Task inputs

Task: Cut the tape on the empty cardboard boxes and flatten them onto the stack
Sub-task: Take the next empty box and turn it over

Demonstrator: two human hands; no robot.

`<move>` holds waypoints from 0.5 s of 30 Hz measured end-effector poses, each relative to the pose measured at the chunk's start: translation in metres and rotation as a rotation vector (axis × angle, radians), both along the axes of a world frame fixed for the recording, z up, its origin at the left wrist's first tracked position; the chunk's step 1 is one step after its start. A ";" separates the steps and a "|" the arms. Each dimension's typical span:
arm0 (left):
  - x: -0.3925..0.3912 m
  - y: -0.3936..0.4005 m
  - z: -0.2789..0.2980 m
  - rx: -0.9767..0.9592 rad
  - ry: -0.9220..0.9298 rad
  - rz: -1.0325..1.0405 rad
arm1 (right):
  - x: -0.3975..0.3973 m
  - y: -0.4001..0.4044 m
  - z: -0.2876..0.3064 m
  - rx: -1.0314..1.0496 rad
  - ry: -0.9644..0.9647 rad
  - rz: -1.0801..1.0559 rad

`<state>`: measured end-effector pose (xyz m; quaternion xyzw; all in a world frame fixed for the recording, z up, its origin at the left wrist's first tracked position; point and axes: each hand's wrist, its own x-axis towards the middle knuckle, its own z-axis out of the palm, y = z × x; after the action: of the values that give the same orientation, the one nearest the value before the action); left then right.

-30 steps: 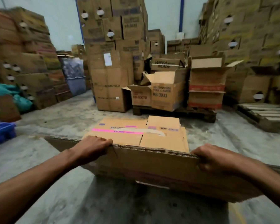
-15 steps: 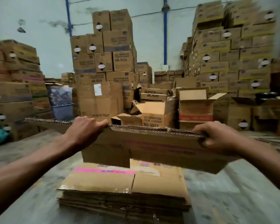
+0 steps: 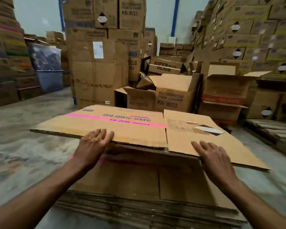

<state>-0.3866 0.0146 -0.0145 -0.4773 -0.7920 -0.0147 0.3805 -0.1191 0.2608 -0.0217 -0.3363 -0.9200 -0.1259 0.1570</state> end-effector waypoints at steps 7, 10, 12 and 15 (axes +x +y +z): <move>-0.056 0.018 -0.158 -0.291 -0.379 -0.033 | -0.047 0.023 -0.114 -0.408 -0.461 0.032; -0.053 0.019 -0.180 -0.304 -0.443 -0.026 | -0.046 0.034 -0.131 -0.453 -0.518 0.027; -0.052 0.016 -0.181 -0.312 -0.408 0.010 | -0.044 0.036 -0.137 -0.467 -0.520 0.026; -0.054 0.012 -0.184 -0.382 -0.445 0.057 | -0.036 0.032 -0.145 -0.495 -0.504 0.002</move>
<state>-0.4404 0.0266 -0.1983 -0.5027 -0.8575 0.0411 0.1011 -0.1548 0.2925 -0.1672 -0.3215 -0.9328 0.0222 -0.1613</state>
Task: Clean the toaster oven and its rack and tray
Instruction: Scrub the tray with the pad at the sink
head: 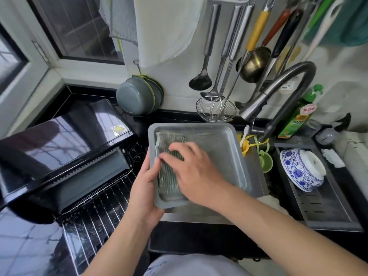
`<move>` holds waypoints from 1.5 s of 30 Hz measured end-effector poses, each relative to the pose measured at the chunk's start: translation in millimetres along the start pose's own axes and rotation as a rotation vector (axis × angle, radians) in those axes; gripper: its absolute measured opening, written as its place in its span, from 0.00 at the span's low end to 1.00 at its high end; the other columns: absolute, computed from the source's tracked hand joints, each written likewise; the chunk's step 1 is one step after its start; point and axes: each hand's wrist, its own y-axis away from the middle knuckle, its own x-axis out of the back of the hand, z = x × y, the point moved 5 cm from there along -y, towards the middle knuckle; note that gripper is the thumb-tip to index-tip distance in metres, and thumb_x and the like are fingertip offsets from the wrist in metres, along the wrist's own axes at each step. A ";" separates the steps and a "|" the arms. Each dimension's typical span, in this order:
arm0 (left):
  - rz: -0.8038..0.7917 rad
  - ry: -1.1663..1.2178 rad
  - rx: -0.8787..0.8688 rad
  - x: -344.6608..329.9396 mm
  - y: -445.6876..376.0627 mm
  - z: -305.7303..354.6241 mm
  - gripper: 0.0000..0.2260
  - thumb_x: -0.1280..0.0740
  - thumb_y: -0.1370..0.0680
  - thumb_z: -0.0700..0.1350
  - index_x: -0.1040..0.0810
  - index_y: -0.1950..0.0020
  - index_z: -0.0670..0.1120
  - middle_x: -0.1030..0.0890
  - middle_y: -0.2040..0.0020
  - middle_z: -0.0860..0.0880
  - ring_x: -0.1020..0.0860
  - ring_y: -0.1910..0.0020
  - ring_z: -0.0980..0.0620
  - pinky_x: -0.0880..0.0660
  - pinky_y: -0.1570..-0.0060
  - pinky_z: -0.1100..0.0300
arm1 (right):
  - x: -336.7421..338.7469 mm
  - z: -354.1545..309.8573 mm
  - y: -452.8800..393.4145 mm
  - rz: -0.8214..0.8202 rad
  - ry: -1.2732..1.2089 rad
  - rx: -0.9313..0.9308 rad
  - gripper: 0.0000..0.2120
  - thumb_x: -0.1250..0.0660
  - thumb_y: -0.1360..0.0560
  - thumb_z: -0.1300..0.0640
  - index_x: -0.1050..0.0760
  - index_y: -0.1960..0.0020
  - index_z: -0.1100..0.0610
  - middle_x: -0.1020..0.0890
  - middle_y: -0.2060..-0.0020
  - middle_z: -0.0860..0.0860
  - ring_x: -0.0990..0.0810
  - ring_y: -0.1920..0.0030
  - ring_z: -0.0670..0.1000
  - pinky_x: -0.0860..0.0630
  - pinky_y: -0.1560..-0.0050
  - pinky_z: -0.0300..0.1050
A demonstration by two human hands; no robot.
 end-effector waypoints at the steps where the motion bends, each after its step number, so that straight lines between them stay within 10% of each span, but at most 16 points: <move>1: -0.011 -0.015 0.009 -2.5 0.7 -2.0 0.20 0.44 0.13 0.42 0.25 0.26 0.57 0.21 0.30 0.45 0.21 0.33 0.44 0.24 0.33 0.44 | 2.5 5.5 -8.2 0.015 0.017 -0.070 0.25 0.46 0.26 0.56 0.29 0.30 0.50 0.29 0.35 0.52 0.31 0.39 0.57 0.28 0.40 0.56; 14: -0.076 -0.056 0.027 -8.3 0.5 -9.9 0.20 0.45 0.13 0.43 0.28 0.23 0.57 0.22 0.28 0.45 0.23 0.31 0.43 0.26 0.31 0.44 | 8.8 19.1 -26.4 0.093 0.005 -0.253 0.27 0.47 0.30 0.55 0.26 0.33 0.47 0.27 0.42 0.49 0.30 0.46 0.56 0.28 0.45 0.55; 20: -0.022 0.001 -0.085 8.2 -17.8 15.0 0.20 0.45 0.13 0.43 0.27 0.24 0.57 0.23 0.28 0.42 0.21 0.36 0.41 0.25 0.34 0.43 | -22.7 -20.3 27.5 -0.068 -0.264 -0.041 0.25 0.40 0.29 0.65 0.22 0.38 0.47 0.28 0.48 0.47 0.32 0.48 0.52 0.32 0.43 0.51; 30: 0.119 0.092 -0.132 26.9 -15.1 27.7 0.19 0.45 0.13 0.45 0.24 0.29 0.64 0.20 0.31 0.53 0.20 0.33 0.46 0.27 0.36 0.29 | -7.2 67.2 58.2 -0.018 0.167 -0.252 0.23 0.35 0.29 0.66 0.24 0.38 0.48 0.23 0.42 0.44 0.31 0.38 0.51 0.36 0.30 0.53; 35: 0.112 0.083 -0.093 25.4 -10.7 20.7 0.20 0.45 0.12 0.45 0.25 0.28 0.66 0.21 0.29 0.53 0.24 0.29 0.44 0.31 0.33 0.26 | -8.6 87.8 63.5 0.169 -0.181 -0.530 0.10 0.37 0.21 0.59 0.21 0.44 0.50 0.27 0.45 0.43 0.33 0.40 0.46 0.33 0.37 0.42; 40: 0.043 0.035 -0.079 22.0 -3.1 16.3 0.20 0.45 0.13 0.45 0.28 0.24 0.62 0.23 0.27 0.50 0.22 0.31 0.43 0.24 0.38 0.35 | -29.1 112.3 73.5 0.145 -0.538 -0.940 0.23 0.36 0.20 0.54 0.36 0.26 0.47 0.27 0.35 0.44 0.25 0.39 0.48 0.26 0.38 0.49; 45: 0.015 -0.068 0.010 13.9 1.7 8.3 0.21 0.41 0.15 0.43 0.27 0.25 0.62 0.21 0.29 0.49 0.20 0.34 0.43 0.20 0.41 0.40 | -4.9 138.2 46.7 0.169 -0.437 -0.942 0.15 0.38 0.19 0.45 0.29 0.57 0.56 0.24 0.64 0.50 0.26 0.64 0.52 0.34 0.68 0.43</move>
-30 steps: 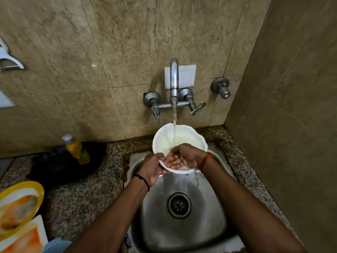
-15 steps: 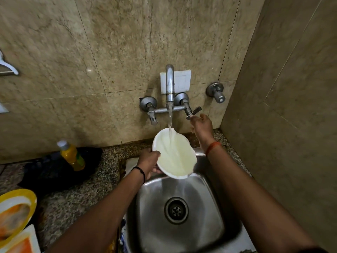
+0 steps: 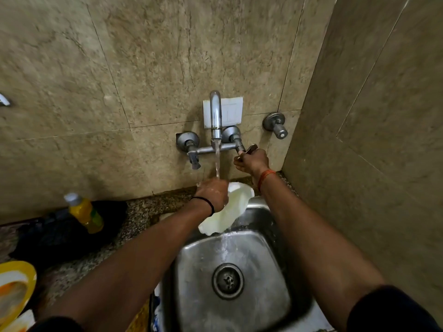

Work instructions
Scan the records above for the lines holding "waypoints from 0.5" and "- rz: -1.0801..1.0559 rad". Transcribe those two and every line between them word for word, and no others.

Response below
`<move>` holds waypoints from 0.5 s of 30 Hz measured end-effector poses, each relative to the pose measured at the chunk's start: translation in metres and rotation as a rotation vector (axis × angle, radians), both along the axes of a world frame fixed for the recording, z up, its origin at the left wrist's first tracked position; the chunk's step 1 is one step after its start. A ";" separates the steps and a "|" the arms. Each dimension's typical span:
arm0 (left):
  - x: -0.3925..0.3912 m
  - y: -0.3936..0.4005 m
  - z: -0.2789..0.2980 m
  - rx: -0.9767..0.9592 rad
  - ry: -0.9220..0.9298 rad
  - rz: -1.0325..1.0405 rad
arm1 (right):
  - x: -0.3975..0.3973 m
  - y: -0.4001..0.4044 m
  - z: -0.2876..0.3064 m
  - rx: -1.0314..1.0496 rad
  - ry: -0.9644..0.9647 rad
  - rz: -1.0801..1.0559 rad

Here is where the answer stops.